• Task requirements
All lines from the one containing "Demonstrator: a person" through the final line of the material below must appear exactly as they are, with nothing else.

• Supplied information
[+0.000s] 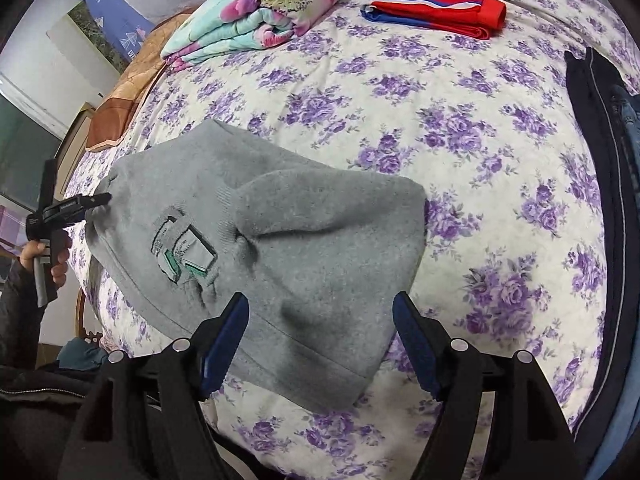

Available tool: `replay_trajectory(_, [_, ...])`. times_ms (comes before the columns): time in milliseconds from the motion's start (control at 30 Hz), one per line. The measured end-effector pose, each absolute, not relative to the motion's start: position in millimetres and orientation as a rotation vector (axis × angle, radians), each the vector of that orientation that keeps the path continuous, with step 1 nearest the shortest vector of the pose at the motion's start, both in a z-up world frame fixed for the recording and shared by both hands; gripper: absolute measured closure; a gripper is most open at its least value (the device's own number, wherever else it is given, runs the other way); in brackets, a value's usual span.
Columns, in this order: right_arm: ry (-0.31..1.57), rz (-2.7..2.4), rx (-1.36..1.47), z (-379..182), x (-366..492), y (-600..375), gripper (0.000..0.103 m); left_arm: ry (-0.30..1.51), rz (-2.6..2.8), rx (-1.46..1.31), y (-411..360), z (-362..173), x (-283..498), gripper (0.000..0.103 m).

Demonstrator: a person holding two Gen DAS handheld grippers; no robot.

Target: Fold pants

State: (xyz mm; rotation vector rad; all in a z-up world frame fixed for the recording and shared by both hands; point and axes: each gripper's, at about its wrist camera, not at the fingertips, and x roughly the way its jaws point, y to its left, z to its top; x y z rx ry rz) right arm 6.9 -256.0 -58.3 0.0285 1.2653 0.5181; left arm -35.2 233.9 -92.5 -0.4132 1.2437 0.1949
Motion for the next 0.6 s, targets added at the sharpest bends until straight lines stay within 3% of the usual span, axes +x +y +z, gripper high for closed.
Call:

• Result of the exercise
Demonstrator: a person holding two Gen DAS handheld grippers; no robot.

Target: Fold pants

State: (xyz mm; rotation vector rad; all in a z-up world frame fixed for the recording and shared by both hands; point and axes: each gripper's, at about its wrist camera, not at the fingertips, and x roughly the way its jaws point, y to its left, z to its top; x y z rx ry rz) right arm 6.9 -256.0 -58.3 0.0285 1.2653 0.5181; left arm -35.2 233.9 -92.5 -0.4132 1.2437 0.1949
Motion for the next 0.6 s, targets added at the sharpest bends until straight lines stay within 3% of the usual span, axes +x +y +z, gripper high for closed.
Call:

That completes the answer, and no more is expected.